> _What you should do_: The entire listing below is to be transcribed without a single slip.

> _Exercise inputs_:

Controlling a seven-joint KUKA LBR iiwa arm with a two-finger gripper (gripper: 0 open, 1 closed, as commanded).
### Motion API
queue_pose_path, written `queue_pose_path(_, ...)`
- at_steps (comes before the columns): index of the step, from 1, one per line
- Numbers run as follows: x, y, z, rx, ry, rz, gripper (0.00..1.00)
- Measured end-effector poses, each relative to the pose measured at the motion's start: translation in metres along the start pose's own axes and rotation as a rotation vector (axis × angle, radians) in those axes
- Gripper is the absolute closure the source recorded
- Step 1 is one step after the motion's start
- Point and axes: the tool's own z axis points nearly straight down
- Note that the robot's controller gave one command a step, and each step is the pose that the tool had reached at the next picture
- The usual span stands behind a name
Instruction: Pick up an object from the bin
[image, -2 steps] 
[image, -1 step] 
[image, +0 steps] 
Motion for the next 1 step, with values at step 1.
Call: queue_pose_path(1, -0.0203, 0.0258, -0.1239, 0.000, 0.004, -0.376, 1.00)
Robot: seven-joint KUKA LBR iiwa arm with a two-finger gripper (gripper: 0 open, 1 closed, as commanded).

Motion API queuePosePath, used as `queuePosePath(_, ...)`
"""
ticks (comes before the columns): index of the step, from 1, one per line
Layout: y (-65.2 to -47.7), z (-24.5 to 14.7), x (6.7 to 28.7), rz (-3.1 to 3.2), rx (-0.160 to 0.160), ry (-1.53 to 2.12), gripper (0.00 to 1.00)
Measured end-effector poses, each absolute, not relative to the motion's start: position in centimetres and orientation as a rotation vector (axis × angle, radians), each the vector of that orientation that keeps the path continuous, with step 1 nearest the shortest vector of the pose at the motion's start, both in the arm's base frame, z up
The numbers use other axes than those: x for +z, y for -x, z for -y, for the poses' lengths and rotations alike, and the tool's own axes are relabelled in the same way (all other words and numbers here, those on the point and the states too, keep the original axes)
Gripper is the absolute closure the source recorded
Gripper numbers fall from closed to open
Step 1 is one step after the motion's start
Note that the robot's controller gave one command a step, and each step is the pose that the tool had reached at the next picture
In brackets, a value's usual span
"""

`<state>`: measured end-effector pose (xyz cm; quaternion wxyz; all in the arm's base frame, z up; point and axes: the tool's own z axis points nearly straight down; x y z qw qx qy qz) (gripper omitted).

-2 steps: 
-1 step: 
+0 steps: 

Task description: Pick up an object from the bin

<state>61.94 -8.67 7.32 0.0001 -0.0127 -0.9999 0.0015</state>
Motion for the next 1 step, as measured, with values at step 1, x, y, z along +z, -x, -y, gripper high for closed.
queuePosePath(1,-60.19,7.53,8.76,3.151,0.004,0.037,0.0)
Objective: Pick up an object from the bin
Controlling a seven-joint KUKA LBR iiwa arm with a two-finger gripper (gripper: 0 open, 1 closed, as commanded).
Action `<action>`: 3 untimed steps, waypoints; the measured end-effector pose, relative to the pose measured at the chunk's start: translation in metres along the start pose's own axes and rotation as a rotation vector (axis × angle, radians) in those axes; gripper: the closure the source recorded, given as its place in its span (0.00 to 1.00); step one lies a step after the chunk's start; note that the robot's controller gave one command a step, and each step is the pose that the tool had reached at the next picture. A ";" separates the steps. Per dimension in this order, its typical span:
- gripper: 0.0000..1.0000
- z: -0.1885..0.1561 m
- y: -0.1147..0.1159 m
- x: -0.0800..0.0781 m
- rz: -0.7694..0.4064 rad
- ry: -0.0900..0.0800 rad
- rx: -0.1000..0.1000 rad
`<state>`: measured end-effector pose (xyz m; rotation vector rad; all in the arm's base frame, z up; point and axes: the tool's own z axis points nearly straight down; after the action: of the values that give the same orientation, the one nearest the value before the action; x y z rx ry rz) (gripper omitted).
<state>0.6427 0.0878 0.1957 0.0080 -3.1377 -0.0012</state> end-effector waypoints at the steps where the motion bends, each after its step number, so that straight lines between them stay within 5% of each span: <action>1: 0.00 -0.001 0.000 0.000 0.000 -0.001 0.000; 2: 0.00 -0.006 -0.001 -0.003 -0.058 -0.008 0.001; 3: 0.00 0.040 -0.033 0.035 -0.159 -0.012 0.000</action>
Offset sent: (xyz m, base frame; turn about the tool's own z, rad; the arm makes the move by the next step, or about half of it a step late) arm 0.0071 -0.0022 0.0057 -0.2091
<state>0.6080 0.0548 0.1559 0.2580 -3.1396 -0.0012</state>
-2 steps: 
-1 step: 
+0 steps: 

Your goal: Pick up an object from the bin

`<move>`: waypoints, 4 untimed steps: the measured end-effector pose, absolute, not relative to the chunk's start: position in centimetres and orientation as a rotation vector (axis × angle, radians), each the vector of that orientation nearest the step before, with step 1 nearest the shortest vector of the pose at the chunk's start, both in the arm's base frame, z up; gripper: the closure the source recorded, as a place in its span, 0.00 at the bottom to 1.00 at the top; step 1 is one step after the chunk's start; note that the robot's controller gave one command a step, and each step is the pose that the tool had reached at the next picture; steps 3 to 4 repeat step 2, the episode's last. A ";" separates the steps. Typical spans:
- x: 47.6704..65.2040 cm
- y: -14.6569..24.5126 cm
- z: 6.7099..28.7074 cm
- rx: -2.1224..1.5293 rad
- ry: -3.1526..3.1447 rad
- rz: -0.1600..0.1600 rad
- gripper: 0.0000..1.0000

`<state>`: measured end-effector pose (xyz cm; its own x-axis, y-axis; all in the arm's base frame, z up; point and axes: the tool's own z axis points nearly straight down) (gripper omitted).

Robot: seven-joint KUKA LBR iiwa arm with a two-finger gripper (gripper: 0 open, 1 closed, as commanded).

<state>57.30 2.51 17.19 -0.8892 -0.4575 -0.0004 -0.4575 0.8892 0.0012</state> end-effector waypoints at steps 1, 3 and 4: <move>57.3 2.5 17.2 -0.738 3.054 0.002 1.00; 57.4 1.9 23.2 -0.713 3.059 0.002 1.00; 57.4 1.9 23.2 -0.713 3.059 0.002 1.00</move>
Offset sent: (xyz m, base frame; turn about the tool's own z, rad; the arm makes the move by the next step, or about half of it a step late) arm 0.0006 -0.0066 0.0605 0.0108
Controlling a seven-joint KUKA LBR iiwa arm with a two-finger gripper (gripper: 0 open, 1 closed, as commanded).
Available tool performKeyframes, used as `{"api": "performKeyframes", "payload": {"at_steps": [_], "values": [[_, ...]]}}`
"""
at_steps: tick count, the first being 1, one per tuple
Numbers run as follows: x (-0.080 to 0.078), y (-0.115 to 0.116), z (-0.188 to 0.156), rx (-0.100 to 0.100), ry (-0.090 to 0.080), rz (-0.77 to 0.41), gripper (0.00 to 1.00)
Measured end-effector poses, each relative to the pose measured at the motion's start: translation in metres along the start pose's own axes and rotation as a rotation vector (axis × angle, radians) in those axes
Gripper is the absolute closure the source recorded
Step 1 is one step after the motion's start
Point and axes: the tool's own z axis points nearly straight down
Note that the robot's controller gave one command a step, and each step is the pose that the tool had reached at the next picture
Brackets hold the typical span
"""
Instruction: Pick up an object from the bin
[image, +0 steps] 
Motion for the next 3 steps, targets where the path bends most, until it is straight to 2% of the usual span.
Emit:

> _Answer box_:
Controlling a seven-joint KUKA LBR iiwa arm with a two-finger gripper (gripper: 0 open, 1 closed, as commanded).
### Motion API
queue_pose_path, written `queue_pose_path(_, ...)`
- at_steps (comes before the columns): index of the step, from 1, one per line
- Numbers run as follows: x, y, z, rx, ry, rz, gripper (0.00..1.00)
- Measured end-effector poses, each relative to the pose measured at the motion's start: translation in metres along the start pose's own axes and rotation as a rotation vector (axis × angle, radians) in those axes
- Gripper is the absolute closure the source recorded
- Step 1 is one step after the motion's start
- Point and axes: the tool's own z axis points nearly straight down
- Note that the robot's controller gave one command a step, and each step is the pose that the tool had reached at the next picture
- The usual span stands behind a name
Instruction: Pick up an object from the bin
[image, -2 steps] 
[image, -1 step] 
[image, +0 steps] 
Motion for the next 1 step, with values at step 1.
Call: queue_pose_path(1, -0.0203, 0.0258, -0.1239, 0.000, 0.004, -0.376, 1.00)
Robot: seven-joint KUKA LBR iiwa arm with a two-finger gripper (gripper: 0 open, 1 closed, as commanded).

Motion API queuePosePath, used as `queuePosePath(_, ...)`
"""
ticks (comes before the columns): index of the step, from 1, one per line
Layout: y (-65.2 to -47.7), z (-24.5 to 14.7), x (6.7 to 28.7), rz (-3.1 to 3.2), rx (-0.160 to 0.160), ry (-1.53 to 2.12), gripper (0.00 to 1.00)
Measured end-effector poses, each absolute, not relative to the motion's start: position in centimetres and orientation as a rotation vector (axis × angle, radians), each the vector of that orientation that keeps the path continuous, with step 1 nearest the shortest vector of the pose at the motion's start, both in the arm's base frame, z up
The numbers use other axes than those: x for +z, y for -x, z for -y, for the poses' lengths and rotations alike, and the tool's own axes are relabelled in the same way (all other words and numbers here, those on the point and the states too, keep the original axes)
Gripper is the absolute closure the source recorded
Gripper numbers fall from closed to open
Step 1 is one step after the motion's start
Note that the robot's controller gave one command a step, and each step is the pose that the tool had reached at the next picture
In brackets, a value's usual span
"""

`<state>`: measured end-effector pose (xyz cm; quaternion wxyz; all in the arm's base frame, z up; point and axes: the tool's own z axis points nearly straight down; x y z qw qx qy qz) (gripper omitted).

-2 steps: 
-1 step: 
+0 steps: 

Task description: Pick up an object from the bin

<state>61.94 -8.67 7.32 0.0001 -0.0127 -0.9999 0.0015</state>
Motion for the next 1 step, as measured, with values at step 1, x, y, z along +z, -x, -y, gripper high for closed.
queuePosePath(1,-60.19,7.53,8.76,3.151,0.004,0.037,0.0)
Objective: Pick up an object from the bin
Controlling a seven-joint KUKA LBR iiwa arm with a two-finger gripper (gripper: 0 open, 1 closed, as commanded).
Action `<action>`: 3 untimed steps, waypoints; the measured end-effector pose, relative to the pose measured at the chunk's start: translation in metres along the start pose's own axes and rotation as a rotation vector (axis × angle, radians) in those axes; gripper: the closure the source recorded, given as its place in its span (0.00 to 1.00); step one lies a step after the chunk's start; note that the robot's controller gave one command a step, and each step is the pose that the tool had reached at the next picture. A ";" separates the steps. Per dimension in this order, its typical span:
- gripper: 0.0000..1.0000
- z: -0.1885..0.1561 m
- y: -0.1147..0.1159 m
- x: -0.0800..0.0781 m
- rz: -0.7694..0.4064 rad
- ry: -0.0900..0.0800 rad
- rx: -0.1000..0.1000 rad
`<state>`: measured end-effector pose (xyz m; rotation vector rad; all in the arm's base frame, z up; point and axes: the tool's own z axis points nearly straight down; after the action: of the values that give the same orientation, the one nearest the value before the action; x y z rx ry rz) (gripper omitted).
<state>0.6427 0.0878 0.1957 0.0080 -3.1377 -0.0012</state> end-effector waypoints at the steps where the motion bends, each after its step number, so that straight lines between them stay within 5% of each span: <action>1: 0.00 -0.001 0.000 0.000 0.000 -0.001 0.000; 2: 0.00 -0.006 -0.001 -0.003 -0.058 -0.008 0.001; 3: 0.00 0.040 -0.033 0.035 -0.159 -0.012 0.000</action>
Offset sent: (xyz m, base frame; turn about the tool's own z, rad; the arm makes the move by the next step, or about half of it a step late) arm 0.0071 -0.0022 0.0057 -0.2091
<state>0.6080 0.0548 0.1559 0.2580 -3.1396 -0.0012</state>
-2 steps: 
-1 step: 
+0 steps: 

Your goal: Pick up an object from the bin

`<move>`: waypoints, 4 untimed steps: the measured end-effector pose, absolute, not relative to the chunk's start: position in centimetres and orientation as a rotation vector (axis × angle, radians), each the vector of that orientation nearest the step before, with step 1 nearest the shortest vector of the pose at the chunk's start, both in the arm's base frame, z up; gripper: the closure the source recorded, as a place in its span, 0.00 at the bottom to 1.00 at the top; step 1 is one step after the chunk's start; note that the robot's controller gave one command a step, and each step is the pose that the tool had reached at the next picture; steps 3 to 4 repeat step 2, the episode's last. A ";" separates the steps. Typical spans:
- x: 47.6704..65.2040 cm
- y: -14.6569..24.5126 cm
- z: 6.7099..28.7074 cm
- rx: -2.1224..1.5293 rad
- ry: -3.1526..3.1447 rad
- rz: -0.1600..0.1600 rad
- gripper: 0.0000..1.0000

`<state>`: measured end-effector pose (xyz cm; its own x-axis, y-axis; all in the arm's base frame, z up; point and axes: the tool's own z axis points nearly straight down) (gripper omitted).

Robot: seven-joint KUKA LBR iiwa arm with a two-finger gripper (gripper: 0 open, 1 closed, as commanded).

<state>57.30 2.51 17.19 -0.8892 -0.4575 -0.0004 -0.4575 0.8892 0.0012</state> end-effector waypoints at steps 1, 3 and 4: <move>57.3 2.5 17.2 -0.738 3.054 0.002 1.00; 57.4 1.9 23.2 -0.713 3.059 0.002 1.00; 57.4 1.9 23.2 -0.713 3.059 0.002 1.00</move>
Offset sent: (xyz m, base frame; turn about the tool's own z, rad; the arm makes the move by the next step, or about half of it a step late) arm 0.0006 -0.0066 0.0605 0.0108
Controlling a seven-joint KUKA LBR iiwa arm with a two-finger gripper (gripper: 0 open, 1 closed, as commanded).
Available tool performKeyframes, used as `{"api": "performKeyframes", "payload": {"at_steps": [_], "values": [[_, ...]]}}`
"""
at_steps: tick count, the first being 1, one per tuple
Numbers run as follows: x (-0.080 to 0.078), y (-0.115 to 0.116), z (-0.188 to 0.156), rx (-0.100 to 0.100), ry (-0.090 to 0.080), rz (-0.77 to 0.41), gripper (0.00 to 1.00)
Measured end-effector poses, each relative to the pose measured at the motion's start: translation in metres along the start pose's own axes and rotation as a rotation vector (axis × angle, radians) in those axes
Gripper is the absolute closure the source recorded
Step 1 is one step after the motion's start
Point and axes: the tool's own z axis points nearly straight down
Note that the robot's controller gave one command a step, and each step is the pose that the tool had reached at the next picture
Brackets hold the typical span
"""
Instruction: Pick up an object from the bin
[image, +0 steps] 
Motion for the next 3 steps, targets where the path bends most, until it is straight to 2% of the usual span.
Emit:

What needed an answer now has one.